Trade in agriculture is one of the most prominent and acrimonious issues on the world trade agenda. Progress towards the liberalization of trade in agriculture, particularly progress related to agricultural export subsidies, domestic measures such as price supports and production quotas, and tariffs, was crucial to the successful conclusion of the Uruguay Round negotiations and is equally crucial to concluding the current Doha Round negotiations. Prior to the Uruguay Round Final Act, under solely the GATT, relatively few strictures were placed on agricultural protection. Moreover, a number of the major exporting states had come close to ignoring, when it came to agriculture, GATT requirements altogether, even to the point of refusing to implement GATT panel decisions. Protection of the agricultural sector has been pervasive in Canada, the USA, the EU, Japan and many other countries. In 2004, the weighted average applied tariff for agriculture and lightly processed food was 22.3 % and 21.8 % for high-income and developing countries, respectively.
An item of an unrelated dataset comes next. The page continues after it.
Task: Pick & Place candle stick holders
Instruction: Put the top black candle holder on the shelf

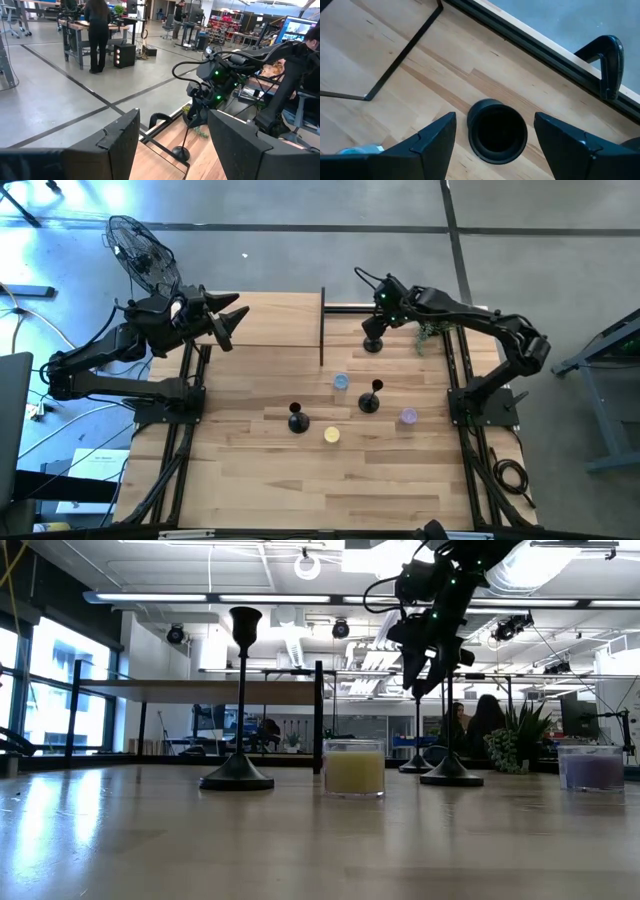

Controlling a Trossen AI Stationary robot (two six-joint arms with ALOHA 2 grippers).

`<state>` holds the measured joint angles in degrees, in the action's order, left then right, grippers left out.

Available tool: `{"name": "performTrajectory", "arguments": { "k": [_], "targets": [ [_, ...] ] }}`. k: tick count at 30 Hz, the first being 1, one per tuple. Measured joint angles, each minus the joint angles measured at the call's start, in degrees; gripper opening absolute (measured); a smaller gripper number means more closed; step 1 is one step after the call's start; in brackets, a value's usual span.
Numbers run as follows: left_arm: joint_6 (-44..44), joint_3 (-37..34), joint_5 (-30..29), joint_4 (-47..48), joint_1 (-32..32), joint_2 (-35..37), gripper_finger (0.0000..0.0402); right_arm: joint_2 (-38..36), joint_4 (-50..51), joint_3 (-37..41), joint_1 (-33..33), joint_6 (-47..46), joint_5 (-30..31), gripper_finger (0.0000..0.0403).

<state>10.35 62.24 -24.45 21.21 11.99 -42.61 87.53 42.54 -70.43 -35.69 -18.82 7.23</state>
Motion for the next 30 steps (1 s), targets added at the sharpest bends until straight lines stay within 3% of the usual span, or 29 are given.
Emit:
{"name": "performTrajectory", "arguments": {
  "k": [5, 17, 30],
  "targets": [
    [0.00, 0.00, 0.00, 0.00, 0.00, 0.00, 0.0233, 0.18, 0.05, 0.00, -0.05, 1.28, 0.43, 0.0231],
    [0.44, 0.00, 1.64, 0.00, -0.02, 0.00, 0.0233, 3.59, -0.32, 0.00, -0.05, 3.67, -0.12, 0.0115],
    [0.44, 0.00, 1.86, 0.55, -0.02, -0.02, 0.0233, 3.87, -0.41, -0.11, 0.10, 4.61, 0.31, 0.0114]
  ]
}}
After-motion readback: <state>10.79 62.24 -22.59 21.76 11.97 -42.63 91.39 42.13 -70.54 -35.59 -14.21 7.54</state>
This fi gure was 1.2 % and 7.5 % for non-farm goods, respectively. 1 The OECD has estimated that its Members’ support for agriculture was about US$253 billion in 2009. 2 Valenzuela, van der Mensbrugghe and Anderson estimated that the global welfare cost of the overall trade restrictions in place as of 2004 was US$168 billion per year, with 60 % of this cost arising from agriculture and food policy. 3 These authors emphasize that this contribution is substantial as the shares of agriculture and food in global GDP and global merchandise trade are less than 9 % . 4

Despite the economic welfare case for liberalizing trade in agriculture, a number of rationales are often invoked for treating the agricultural sector differently than other sectors. A country may wish to protect its agricultural sector in order to ensure domestic food security or price stability, to preserve its rural areas or to implement environmental policies. Furthermore, the rapid liberalization of agricultural trade, while leading to substantial global and domestic net gains in welfare, would give rise to signifi cant adjustment and transitional equity issues in some countries.